Rudolf Schuessler is professor of philosophy in the ‘philosophy & economics’ course of studies at the University of Bayreuth, Germany. His research areas include environmental ethics, issues of justice, and ethics in negotiations. He is group leader in a current German federal ministry project on the social effects of German energy policy (‘SoKo Energiewende’). Apart from that he is a member of the group ‘Processes of International Negotiation’ (PIN) and an associated researcher at the Netherlands Institute of International Relations.
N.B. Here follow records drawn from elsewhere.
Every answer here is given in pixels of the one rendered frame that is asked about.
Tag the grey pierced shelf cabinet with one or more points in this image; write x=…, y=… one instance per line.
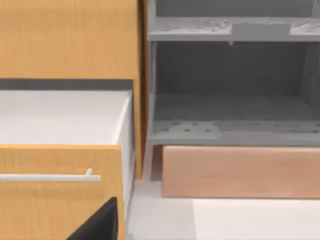
x=230, y=75

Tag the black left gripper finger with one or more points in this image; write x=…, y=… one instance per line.
x=103, y=222

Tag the white open drawer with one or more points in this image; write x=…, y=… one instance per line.
x=65, y=117

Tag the wooden cupboard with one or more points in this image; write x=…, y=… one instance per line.
x=67, y=40

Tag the pale wooden drawer front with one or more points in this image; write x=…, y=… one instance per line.
x=240, y=172

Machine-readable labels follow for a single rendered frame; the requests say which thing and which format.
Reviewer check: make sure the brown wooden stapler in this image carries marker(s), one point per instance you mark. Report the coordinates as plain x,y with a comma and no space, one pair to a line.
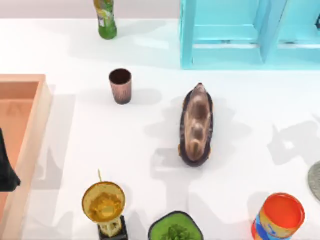
197,125

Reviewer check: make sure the brown cup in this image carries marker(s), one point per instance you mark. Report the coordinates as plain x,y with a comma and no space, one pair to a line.
120,90

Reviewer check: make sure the gold trophy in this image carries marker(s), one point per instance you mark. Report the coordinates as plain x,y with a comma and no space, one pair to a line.
103,205

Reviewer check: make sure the green bottle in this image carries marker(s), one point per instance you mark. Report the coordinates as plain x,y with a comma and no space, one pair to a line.
107,25

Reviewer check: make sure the light blue rack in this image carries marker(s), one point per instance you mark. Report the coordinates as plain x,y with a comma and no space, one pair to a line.
225,32

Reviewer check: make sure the black pot with green plant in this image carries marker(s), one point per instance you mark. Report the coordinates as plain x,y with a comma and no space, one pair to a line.
175,228

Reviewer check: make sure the salmon-coloured shallow box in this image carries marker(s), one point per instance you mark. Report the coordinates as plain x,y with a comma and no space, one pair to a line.
22,120

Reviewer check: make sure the orange and blue can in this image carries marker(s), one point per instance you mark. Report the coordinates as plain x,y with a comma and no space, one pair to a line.
277,220

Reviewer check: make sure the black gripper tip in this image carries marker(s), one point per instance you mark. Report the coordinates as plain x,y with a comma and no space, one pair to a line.
6,170

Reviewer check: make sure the grey round coaster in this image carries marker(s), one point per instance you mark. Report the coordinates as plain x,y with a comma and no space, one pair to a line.
315,181

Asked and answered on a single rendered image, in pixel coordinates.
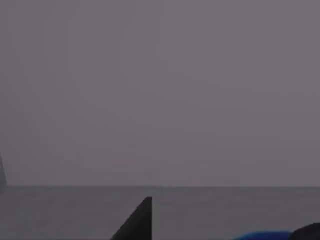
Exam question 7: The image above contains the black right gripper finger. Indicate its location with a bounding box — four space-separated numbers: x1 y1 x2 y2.
110 196 153 240

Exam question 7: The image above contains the blue and black object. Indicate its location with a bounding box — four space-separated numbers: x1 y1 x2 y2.
231 222 320 240

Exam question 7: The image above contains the grey upright object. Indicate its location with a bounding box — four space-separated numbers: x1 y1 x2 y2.
0 152 8 194

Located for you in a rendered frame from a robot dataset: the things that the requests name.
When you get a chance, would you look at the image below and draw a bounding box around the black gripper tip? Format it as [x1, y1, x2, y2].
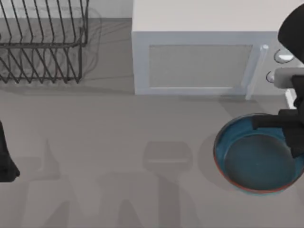
[0, 121, 21, 184]

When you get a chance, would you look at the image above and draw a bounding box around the pale grey rounded box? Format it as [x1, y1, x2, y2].
[273, 67, 304, 89]

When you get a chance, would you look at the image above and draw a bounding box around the blue bowl with red rim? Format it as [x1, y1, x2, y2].
[213, 113, 304, 196]

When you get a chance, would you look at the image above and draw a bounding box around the pale microwave door handle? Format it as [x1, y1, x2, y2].
[245, 44, 269, 100]

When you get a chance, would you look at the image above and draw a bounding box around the microwave door with window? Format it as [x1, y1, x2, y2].
[134, 31, 263, 96]

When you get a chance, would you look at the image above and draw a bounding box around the black wire dish rack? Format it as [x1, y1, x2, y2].
[0, 0, 91, 85]

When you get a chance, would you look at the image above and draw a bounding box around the large grey microwave knob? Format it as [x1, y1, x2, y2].
[273, 49, 295, 64]

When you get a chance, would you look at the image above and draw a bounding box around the pale microwave oven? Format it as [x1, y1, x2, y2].
[132, 0, 304, 109]

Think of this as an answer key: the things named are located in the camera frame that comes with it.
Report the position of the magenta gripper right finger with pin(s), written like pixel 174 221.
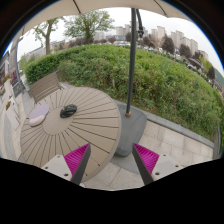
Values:
pixel 153 166

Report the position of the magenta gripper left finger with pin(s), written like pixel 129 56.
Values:
pixel 70 167

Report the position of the black computer mouse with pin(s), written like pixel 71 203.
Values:
pixel 68 111

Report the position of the grey umbrella base slab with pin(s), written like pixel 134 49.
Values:
pixel 132 129

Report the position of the round beige slatted table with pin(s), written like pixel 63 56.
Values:
pixel 96 122

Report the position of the green hedge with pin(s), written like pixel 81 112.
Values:
pixel 161 86

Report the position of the beige slatted bench chair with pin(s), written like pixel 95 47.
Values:
pixel 45 86

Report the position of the dark umbrella pole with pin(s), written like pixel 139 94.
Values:
pixel 134 16

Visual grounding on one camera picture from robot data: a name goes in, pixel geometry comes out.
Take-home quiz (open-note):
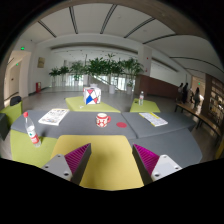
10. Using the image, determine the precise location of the red and white mug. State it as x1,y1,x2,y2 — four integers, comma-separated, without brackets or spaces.
96,113,111,128

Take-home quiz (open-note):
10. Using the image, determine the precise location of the black chair at left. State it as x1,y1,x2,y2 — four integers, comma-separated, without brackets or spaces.
10,96,22,106

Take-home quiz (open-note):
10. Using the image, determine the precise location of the colourful magazine on left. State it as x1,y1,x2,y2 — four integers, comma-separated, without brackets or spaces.
38,108,69,126

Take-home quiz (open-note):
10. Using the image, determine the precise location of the white planter with green plant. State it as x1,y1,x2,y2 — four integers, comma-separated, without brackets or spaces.
105,54,120,94

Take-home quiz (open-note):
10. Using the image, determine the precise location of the clear water bottle red cap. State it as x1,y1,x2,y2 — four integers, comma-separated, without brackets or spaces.
23,112,41,147

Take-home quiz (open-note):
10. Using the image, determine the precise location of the red blue white patterned cube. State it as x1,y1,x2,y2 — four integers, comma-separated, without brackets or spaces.
83,87,101,105

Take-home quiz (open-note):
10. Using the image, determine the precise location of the far clear water bottle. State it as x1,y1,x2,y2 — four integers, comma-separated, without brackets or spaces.
139,91,144,106

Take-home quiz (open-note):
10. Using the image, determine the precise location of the yellow white booklet on right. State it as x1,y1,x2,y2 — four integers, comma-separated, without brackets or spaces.
140,113,168,127

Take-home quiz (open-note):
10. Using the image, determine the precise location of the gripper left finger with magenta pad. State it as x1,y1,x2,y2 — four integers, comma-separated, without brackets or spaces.
42,143,92,185

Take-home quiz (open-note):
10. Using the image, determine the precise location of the red round coaster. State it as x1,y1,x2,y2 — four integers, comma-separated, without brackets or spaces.
116,122,127,128

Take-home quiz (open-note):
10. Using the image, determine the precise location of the wooden bookshelf at right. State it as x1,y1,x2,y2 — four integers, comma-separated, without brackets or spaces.
203,75,224,127

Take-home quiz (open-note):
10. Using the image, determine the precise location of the red fire extinguisher box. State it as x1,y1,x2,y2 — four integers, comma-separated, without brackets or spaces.
36,82,41,93

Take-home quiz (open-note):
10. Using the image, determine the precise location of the long wooden bench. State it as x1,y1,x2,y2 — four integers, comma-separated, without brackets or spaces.
174,103,222,137

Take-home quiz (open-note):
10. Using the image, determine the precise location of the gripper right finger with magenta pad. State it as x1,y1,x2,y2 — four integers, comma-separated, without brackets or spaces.
132,144,181,185

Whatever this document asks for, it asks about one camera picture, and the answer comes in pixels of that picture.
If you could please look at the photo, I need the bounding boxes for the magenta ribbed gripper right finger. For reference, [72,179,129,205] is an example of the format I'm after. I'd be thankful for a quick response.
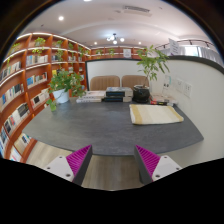
[134,145,181,185]

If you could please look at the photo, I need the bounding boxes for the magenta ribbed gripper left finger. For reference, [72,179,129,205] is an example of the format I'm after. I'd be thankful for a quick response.
[44,145,93,186]

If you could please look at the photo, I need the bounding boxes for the cream yellow striped towel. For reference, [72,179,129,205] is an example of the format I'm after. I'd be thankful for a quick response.
[129,104,184,125]

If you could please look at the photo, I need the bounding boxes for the white stacked books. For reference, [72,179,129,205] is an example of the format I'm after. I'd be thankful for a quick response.
[76,91,105,103]

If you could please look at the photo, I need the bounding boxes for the leafy plant in white pot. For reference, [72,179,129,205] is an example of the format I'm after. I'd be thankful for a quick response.
[47,70,85,111]

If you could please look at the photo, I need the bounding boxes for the left tan chair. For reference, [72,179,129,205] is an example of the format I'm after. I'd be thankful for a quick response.
[90,75,120,91]

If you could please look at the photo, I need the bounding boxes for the tan chair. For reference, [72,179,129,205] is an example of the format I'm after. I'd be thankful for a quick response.
[121,75,149,89]
[90,75,120,91]

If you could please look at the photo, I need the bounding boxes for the right tan chair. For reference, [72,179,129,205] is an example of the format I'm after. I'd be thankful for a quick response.
[121,75,149,89]

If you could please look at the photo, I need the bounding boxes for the tall plant in black pot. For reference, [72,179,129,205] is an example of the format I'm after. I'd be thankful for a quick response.
[133,45,169,103]

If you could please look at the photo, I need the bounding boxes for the orange wooden bookshelf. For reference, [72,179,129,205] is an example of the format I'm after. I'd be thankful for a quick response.
[0,32,91,162]

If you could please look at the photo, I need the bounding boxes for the white sign on ledge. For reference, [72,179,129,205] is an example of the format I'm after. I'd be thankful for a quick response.
[169,39,180,55]

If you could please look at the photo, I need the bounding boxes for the ceiling chandelier lamp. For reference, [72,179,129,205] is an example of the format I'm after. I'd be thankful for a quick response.
[106,33,125,45]

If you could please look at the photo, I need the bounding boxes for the books and pamphlets by wall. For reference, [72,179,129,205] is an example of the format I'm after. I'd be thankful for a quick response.
[150,94,177,106]

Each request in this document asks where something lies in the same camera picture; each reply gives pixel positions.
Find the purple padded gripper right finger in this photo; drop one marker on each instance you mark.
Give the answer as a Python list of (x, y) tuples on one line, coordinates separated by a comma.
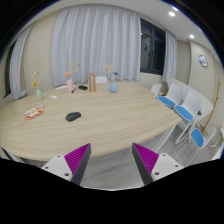
[(153, 166)]

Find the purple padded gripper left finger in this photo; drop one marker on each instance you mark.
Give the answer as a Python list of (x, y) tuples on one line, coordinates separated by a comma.
[(71, 166)]

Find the black computer mouse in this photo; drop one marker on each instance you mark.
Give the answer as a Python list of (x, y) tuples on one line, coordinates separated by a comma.
[(73, 116)]

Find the white chair blue seat near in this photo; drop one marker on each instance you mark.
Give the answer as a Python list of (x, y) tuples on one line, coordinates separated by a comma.
[(198, 139)]

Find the white chair blue seat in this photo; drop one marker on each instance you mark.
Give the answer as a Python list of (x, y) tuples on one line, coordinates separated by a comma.
[(173, 96), (198, 139), (188, 112)]

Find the white chair blue seat middle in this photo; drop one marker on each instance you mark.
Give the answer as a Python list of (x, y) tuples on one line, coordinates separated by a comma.
[(188, 112)]

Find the white chair blue seat far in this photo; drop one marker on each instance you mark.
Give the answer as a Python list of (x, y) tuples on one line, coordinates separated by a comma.
[(173, 96)]

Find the white chair far right corner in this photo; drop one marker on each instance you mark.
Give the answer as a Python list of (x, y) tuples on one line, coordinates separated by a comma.
[(156, 89)]

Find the green vase with flowers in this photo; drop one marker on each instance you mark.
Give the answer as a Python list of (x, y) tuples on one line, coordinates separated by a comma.
[(36, 79)]

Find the pink vase with flowers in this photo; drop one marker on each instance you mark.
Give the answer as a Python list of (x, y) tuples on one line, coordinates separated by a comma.
[(68, 76)]

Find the blue vase with flowers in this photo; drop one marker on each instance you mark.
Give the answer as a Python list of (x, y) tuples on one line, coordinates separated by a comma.
[(113, 86)]

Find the white chair behind table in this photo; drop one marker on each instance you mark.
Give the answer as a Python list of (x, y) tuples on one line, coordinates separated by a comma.
[(101, 79)]

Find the white curtain right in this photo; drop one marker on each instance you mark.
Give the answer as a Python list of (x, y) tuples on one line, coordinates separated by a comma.
[(170, 62)]

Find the white curtain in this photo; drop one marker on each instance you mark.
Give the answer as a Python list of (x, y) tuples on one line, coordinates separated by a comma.
[(15, 64), (92, 37), (170, 62)]

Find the white curtain left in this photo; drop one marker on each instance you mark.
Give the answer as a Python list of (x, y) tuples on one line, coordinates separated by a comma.
[(15, 64)]

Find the dark window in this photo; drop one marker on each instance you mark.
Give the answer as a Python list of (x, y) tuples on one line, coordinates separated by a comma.
[(153, 43)]

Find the white curtain centre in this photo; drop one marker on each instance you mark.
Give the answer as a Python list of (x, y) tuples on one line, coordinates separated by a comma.
[(92, 37)]

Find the round wall clock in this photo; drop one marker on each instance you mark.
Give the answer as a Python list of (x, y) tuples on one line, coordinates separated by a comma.
[(203, 61)]

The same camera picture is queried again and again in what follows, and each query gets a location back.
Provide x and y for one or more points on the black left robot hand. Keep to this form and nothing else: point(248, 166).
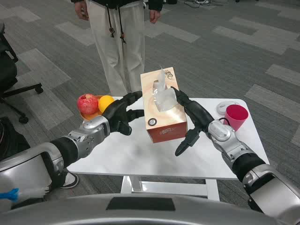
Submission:
point(117, 114)

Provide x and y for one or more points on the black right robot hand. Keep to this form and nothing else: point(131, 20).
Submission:
point(199, 112)

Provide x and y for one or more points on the orange tissue box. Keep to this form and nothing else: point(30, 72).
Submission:
point(164, 122)

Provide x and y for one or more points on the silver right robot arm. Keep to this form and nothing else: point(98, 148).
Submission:
point(225, 138)

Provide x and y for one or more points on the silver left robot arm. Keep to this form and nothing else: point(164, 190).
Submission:
point(89, 133)

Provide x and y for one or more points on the white tissue sheet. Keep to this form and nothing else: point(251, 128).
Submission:
point(164, 98)

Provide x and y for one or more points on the orange fruit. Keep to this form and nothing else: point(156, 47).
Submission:
point(105, 103)

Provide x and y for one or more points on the white round lid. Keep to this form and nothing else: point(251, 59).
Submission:
point(221, 107)

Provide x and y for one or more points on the orange plate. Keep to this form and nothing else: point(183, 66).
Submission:
point(90, 116)

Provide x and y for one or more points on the red apple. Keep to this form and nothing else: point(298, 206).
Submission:
point(87, 104)

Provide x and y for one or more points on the pink plastic cup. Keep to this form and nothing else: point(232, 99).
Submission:
point(235, 114)

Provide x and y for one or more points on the person in cream trousers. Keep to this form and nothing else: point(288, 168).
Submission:
point(117, 47)

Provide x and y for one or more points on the black and white sneaker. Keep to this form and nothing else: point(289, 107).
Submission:
point(70, 181)

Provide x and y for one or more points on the silver robot chest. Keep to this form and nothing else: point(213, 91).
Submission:
point(70, 211)

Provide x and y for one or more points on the black office chair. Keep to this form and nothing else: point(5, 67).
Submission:
point(7, 75)

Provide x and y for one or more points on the blue tape piece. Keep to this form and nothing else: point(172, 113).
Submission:
point(10, 195)

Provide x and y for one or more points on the white table frame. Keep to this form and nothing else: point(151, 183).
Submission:
point(175, 187)
Rudolf Schuessler’s publications include: Kooperation unter Egoisten, München 1990; Adjusted Winner Analyses of the 1978 Camp David Accords – Valuable Tools for Negotiators? in:  R. Avenhaus/W. Zartman (eds.): Diplomacy Games, Berlin 2007; Climate Justice: A Question of Historic Responsibility? Journal of Global Ethics 7, 2011.

Michele Stua

 

Michele Stua is a research fellow in SPRU – Science Policy Research Unit, University of Sussex. He has spent the last seven years studying climate change policies and finance, becoming a recognised expert in market mechanisms related to climate change mitigation. His studies on the application of the Kyoto Protocol’s Clean Development Mechanism (CDM) in China guaranteed him the opportunity to publish on relevant scientific journals, such as Energy Policy and Climatic Change. Michele Stua participated to two Conferences of Parties (COP16 in Cancun and COP19 in Warsaw) as observer on behalf of the Sussex Energy Group (SPRU, University of Sussex), and in more recent times he has become an expert on climate finance radical innovations. His most recent works focus on the development of a new approach to the whole climate change economics, seeing him between the main promoters of the ‘Low Carbon Bretton Woods’ project.